Een jaar later klaagde hij echter de producenten van Brokeback Mountain aan. Hij beweerde dat ze hem hadden gedupeerd om zijn vergoedingseisen te verlagen omdat de film een low-budgetproductie was en niet gegarandeerd een zinvolle winst zou opleveren. De film bleek natuurlijk een van de meest succesvolle films van dat jaar, want het leverde maar liefst $ 178 miljoen op aan de kassa, van een budget van ongeveer $ 14 miljoen.
Quaid liet het pak even later vallen, maar het was misschien een indicatie van de geldproblemen die hem begonnen te kwellen. In 2009 en 2010 bevonden de acteur en zijn vrouw zich aan de verkeerde kant van de wet, omdat ze verschillende keren werden aangeklaagd voor fraude en inbraak. Toen hun juridische problemen escaleerden, verhuisden ze in 2013 naar Canada, waar zijn vrouw het staatsburgerschap kreeg. Quaid daarentegen kreeg niet eens een permanente verblijfsstatus.

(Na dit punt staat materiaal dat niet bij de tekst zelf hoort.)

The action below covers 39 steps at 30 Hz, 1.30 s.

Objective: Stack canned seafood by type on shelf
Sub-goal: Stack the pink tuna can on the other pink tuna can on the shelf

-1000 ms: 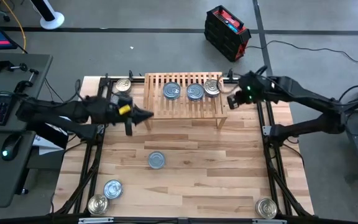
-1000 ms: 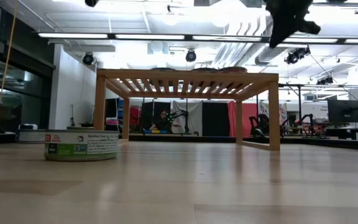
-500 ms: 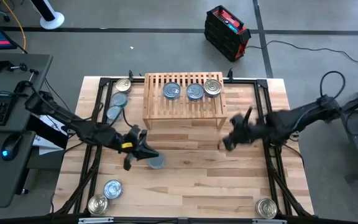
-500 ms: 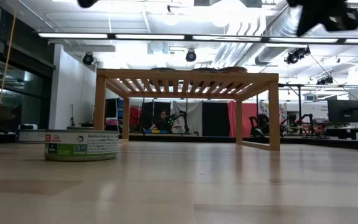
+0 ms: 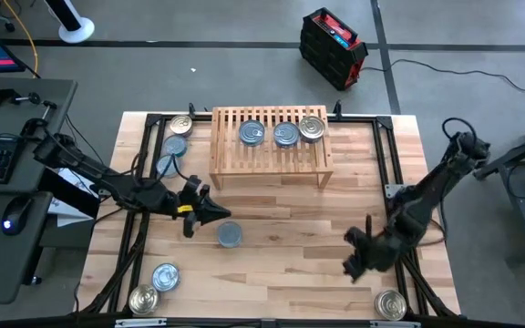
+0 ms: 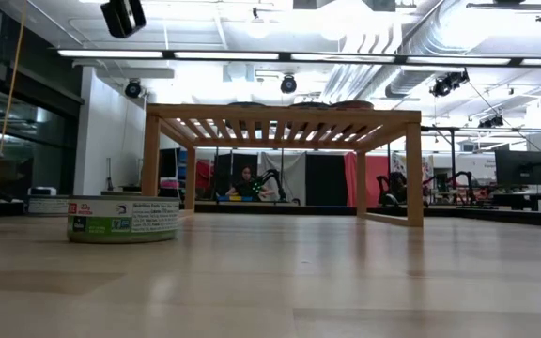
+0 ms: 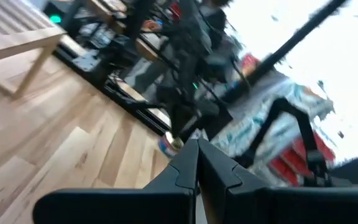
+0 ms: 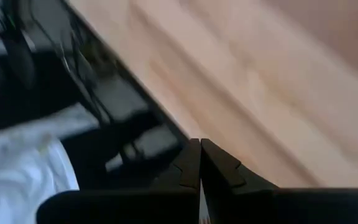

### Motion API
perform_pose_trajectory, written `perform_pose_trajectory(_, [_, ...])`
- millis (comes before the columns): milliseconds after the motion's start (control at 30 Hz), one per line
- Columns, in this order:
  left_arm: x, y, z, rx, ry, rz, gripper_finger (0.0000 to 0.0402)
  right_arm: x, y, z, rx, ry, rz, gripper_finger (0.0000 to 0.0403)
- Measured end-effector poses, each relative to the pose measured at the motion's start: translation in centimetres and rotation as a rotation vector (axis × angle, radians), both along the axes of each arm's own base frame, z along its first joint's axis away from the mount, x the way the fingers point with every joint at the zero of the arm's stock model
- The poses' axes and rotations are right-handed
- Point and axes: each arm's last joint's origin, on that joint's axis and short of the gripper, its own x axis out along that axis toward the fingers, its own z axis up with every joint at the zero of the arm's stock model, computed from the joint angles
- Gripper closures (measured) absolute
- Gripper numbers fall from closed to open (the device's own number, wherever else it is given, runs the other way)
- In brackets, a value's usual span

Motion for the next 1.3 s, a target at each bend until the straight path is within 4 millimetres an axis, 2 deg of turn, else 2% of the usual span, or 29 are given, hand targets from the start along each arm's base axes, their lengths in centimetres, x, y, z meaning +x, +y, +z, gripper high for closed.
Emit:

De acteur is sindsdien verwikkeld in een heen en weer gevecht met zowel de Amerikaanse als de Canadese regering, en het leek er op een gegeven moment zelfs op dat hij zou worden uitgezet. Het is niet verwonderlijk dat werk ook schaars is geworden voor Quaid, en hij is in het afgelopen decennium slechts in één film verschenen.
Dit gebrek aan banen, evenals zijn opgehoopte juridische problemen, hebben een serieuze tol geëist van zijn vermogen. Ondanks een legendarische carrière die meer dan vier decennia omspant, wordt Quaid's huidige persoonlijke waarde geschat aan de negatieve kant, op ongeveer $ 1 miljoen in het rood.